To understand how we got here, it helps to look at the incentive structures that created this mess in the first place. I recently listened to an interview by Santi Ruiz of Statecraft with Dr. Mike Lauer, former Deputy Director of Extramural Research at NIH. It's an interesting insider's view that I highly recommend.
At one point, Dr. Lauer describes how the research enterprise has expanded in response to institutional incentives, leading universities to hire faculty under "soft money" arrangements - meaning faculty are responsible for generating their own salaries through grants. This is considered normal in higher education, but when you stop and think about it, it's sort of nuts that people with advanced training and expertise are expected to cover their salaries like they're car salesmen working on commission.

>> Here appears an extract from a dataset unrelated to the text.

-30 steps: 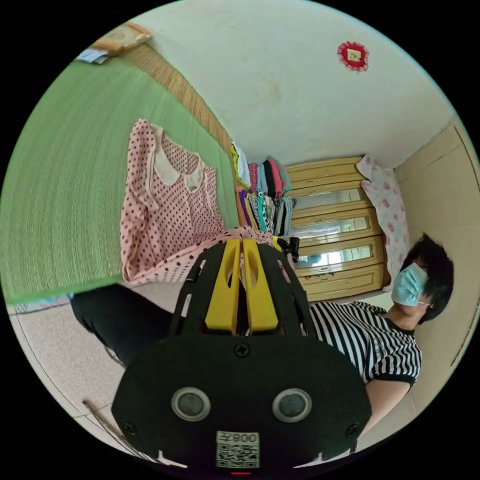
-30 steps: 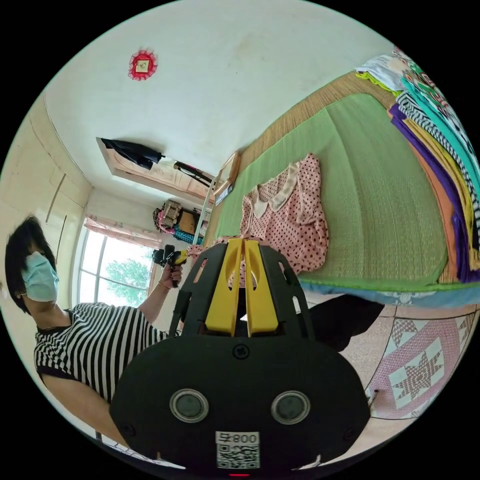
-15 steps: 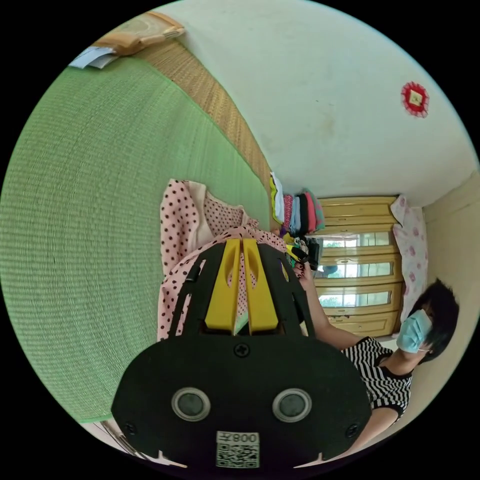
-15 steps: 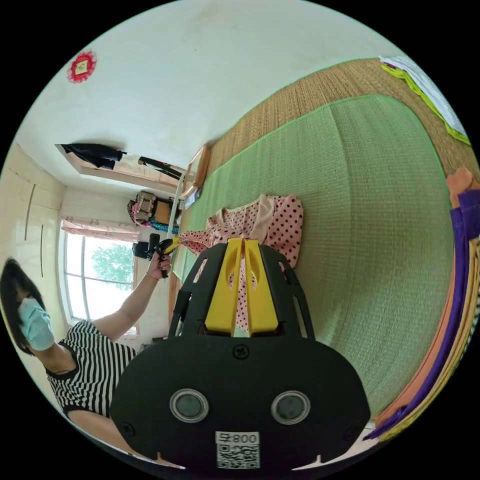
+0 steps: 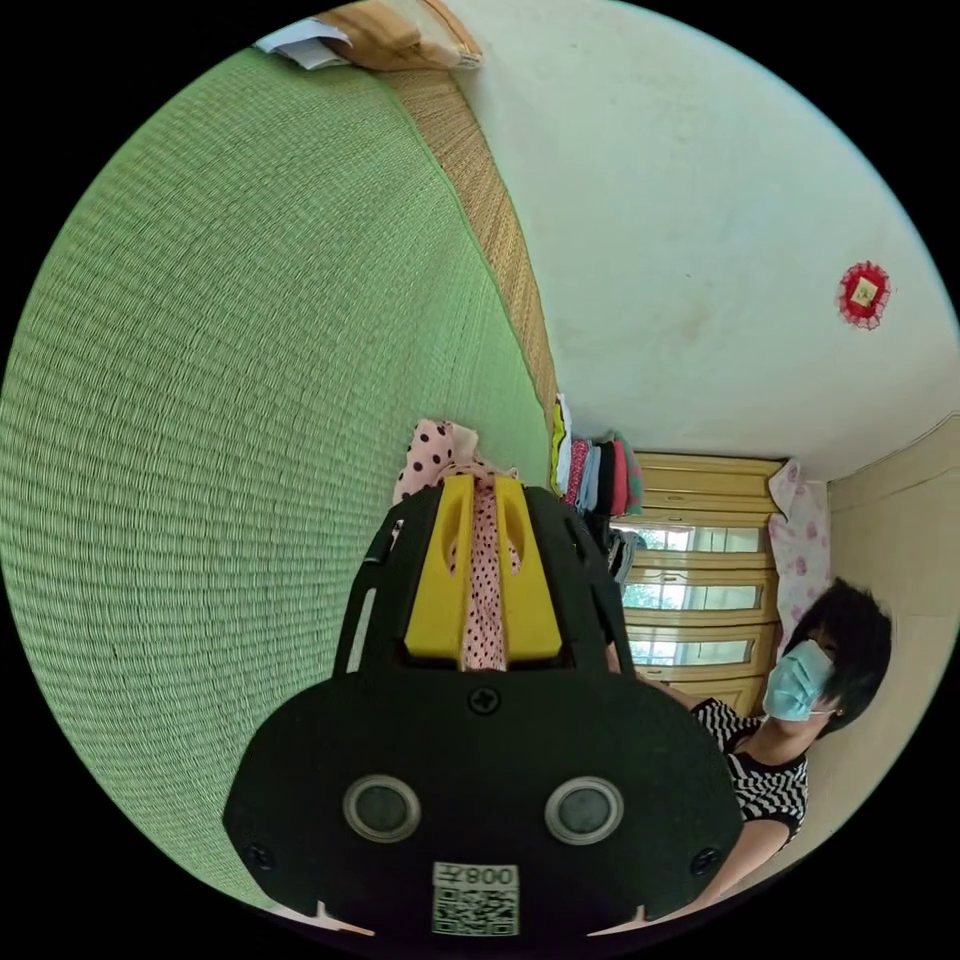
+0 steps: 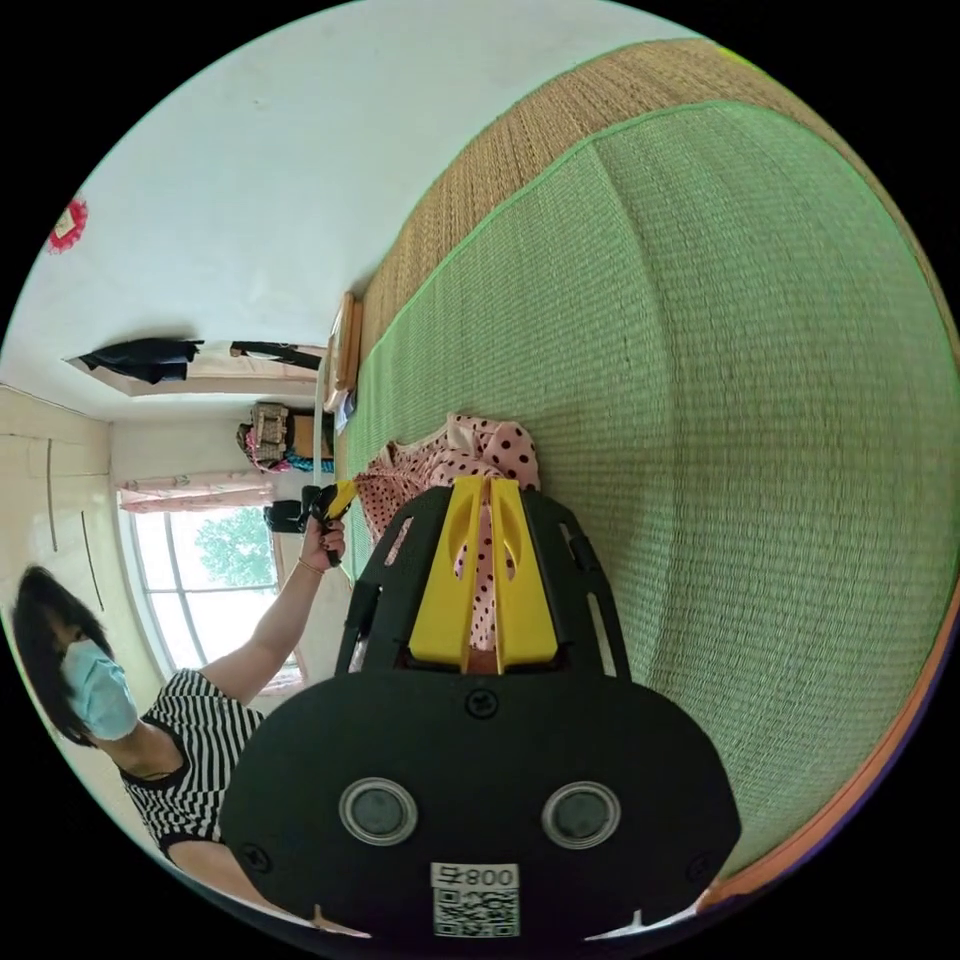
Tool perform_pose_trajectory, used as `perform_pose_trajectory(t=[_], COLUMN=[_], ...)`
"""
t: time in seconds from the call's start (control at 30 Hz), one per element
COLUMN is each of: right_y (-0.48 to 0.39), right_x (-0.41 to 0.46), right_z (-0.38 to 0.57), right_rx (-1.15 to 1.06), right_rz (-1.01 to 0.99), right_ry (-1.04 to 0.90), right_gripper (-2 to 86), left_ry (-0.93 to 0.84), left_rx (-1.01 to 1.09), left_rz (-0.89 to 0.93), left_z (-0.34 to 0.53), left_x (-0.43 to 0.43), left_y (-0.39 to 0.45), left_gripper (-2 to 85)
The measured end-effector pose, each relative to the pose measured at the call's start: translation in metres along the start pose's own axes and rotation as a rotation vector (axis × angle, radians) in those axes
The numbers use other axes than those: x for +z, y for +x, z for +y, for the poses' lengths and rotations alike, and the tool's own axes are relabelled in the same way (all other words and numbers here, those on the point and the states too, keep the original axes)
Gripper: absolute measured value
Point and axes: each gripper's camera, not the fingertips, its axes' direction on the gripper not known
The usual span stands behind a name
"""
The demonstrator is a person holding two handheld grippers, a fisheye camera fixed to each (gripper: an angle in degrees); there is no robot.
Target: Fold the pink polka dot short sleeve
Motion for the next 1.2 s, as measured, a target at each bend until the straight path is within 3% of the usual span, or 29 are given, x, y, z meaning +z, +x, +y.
perform_pose_trajectory(t=[0.3,0.5,0.57,0.67,0.9,1.07,1.2], right_y=[-0.035,-0.074,-0.083,-0.094,-0.1,-0.111,-0.13], right_x=[0.005,0.085,0.104,0.111,0.132,0.133,0.137], right_z=[0.007,-0.002,-0.01,-0.021,-0.044,-0.033,-0.007], right_rx=[-0.128,-0.262,-0.286,-0.324,-0.344,-0.377,-0.463], right_rz=[-0.109,0.087,0.308,0.394,0.493,0.418,0.402], right_ry=[0.07,-0.124,-0.127,-0.082,-0.055,0.013,0.042], right_gripper=[0.2,0.1,0.1,0.1,0.2,0.9,2.4], left_ry=[0.01,-0.068,-0.076,-0.062,-0.05,-0.031,-0.094], left_rx=[0.125,0.145,0.156,0.172,0.182,0.253,0.371], left_rz=[0.002,-0.151,-0.21,-0.266,-0.353,-0.29,-0.373], left_z=[0.002,-0.012,-0.021,-0.035,-0.056,-0.049,-0.034], left_x=[0.033,0.073,0.083,0.094,0.114,0.122,0.143], left_y=[0.035,0.044,0.047,0.053,0.059,0.074,0.095], left_gripper=[1.0,0.4,0.4,0.4,0.7,2.1,4.7])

Despite my many documented critiques of institutional structures and practices, I have a lot of empathy for the faculty trapped in these systems. Because here's what that soft money model actually looks like in practice: Most faculty investigators I've worked with are juggling somewhere between five and eight grant projects that collectively pay their salary, plus teaching and service obligations. Some manage upwards of sixteen projects (that's an entirely different thing I will not get into here).
In the words of Taylor Swift, "You don't know the life of a showgirl [faculty member], and you're never gonna wanna." It's not easy. I've had faculty in my office literally crying about their salary distributions, trying to make the percentages balance, figuring out how to cover shortfalls.
Let's cut to the chase: is this a good way to treat anyone? Does it create the space and freedom that translates into quality, meaningful work? I don't think so.
This strain isn't just emotional - it has material consequences for how faculty relate to the very infrastructure meant to support their work. In February of last year, when NIH dropped the Friday policy notice heard around the world, which mandated a reduction in allowable indirect costs to 15% for all awards, I was immediately incensed. I got into debates, sometimes arguments, with - plot twist - faculty about indirect cost recovery in which they felt like F&A was some sort of racket. There was plenty of misunderstanding and some genuine lack of knowledge, but I'll say this: my thinking on how indirects are used has changed quite a bit since then.
I've become comfortable holding two competing views at once: that while federal indirect costs are critical for funding research infrastructure, they are often not reinvested in ways that are mutually beneficial to the departments and investigators that generate them. Instead, they create perverse incentives. University CFO equivalents and presidents pick winners with favored projects and footprint expansion rather than ensuring adequate staffing, salary coverage, or sustainable operational capacity in the units doing the work. Indirects flow up and rarely flow back down in proportion to the strain they're meant to offset. So faculty see millions in overhead leaving their grants while their own salary coverage remains precarious and their departmental support staff remain overextended and underpaid. Of course they think it's a racket. But to be clear, that's not the Federal Government's doing.
I came to this work of writing about these issues because I believe in upstream solutions - in preventing harm rather than merely responding to it. That belief isn't going to change. What has changed is my understanding of where the harm is accumulating. It's in faculty offices where people are piecing together salaries across eight grants. It's in research administration offices where people are working nights and weekends to keep compliance failures from surfacing. It's in the gap between the research mission we claim to value and the systems we've actually built to support it.
The path forward is not more resilience, more flexibility, or more heroic effort from either faculty or research administrators. It's structural change that aligns resources with responsibility, that treats operational expertise as leadership, and that stops depending on people, whether they're piecing together eight salary streams or working weekends to prevent compliance failures, silently suffering and trying their best. We know what thriving looks like. The question is whether we're collectively willing to demand it and do something about it.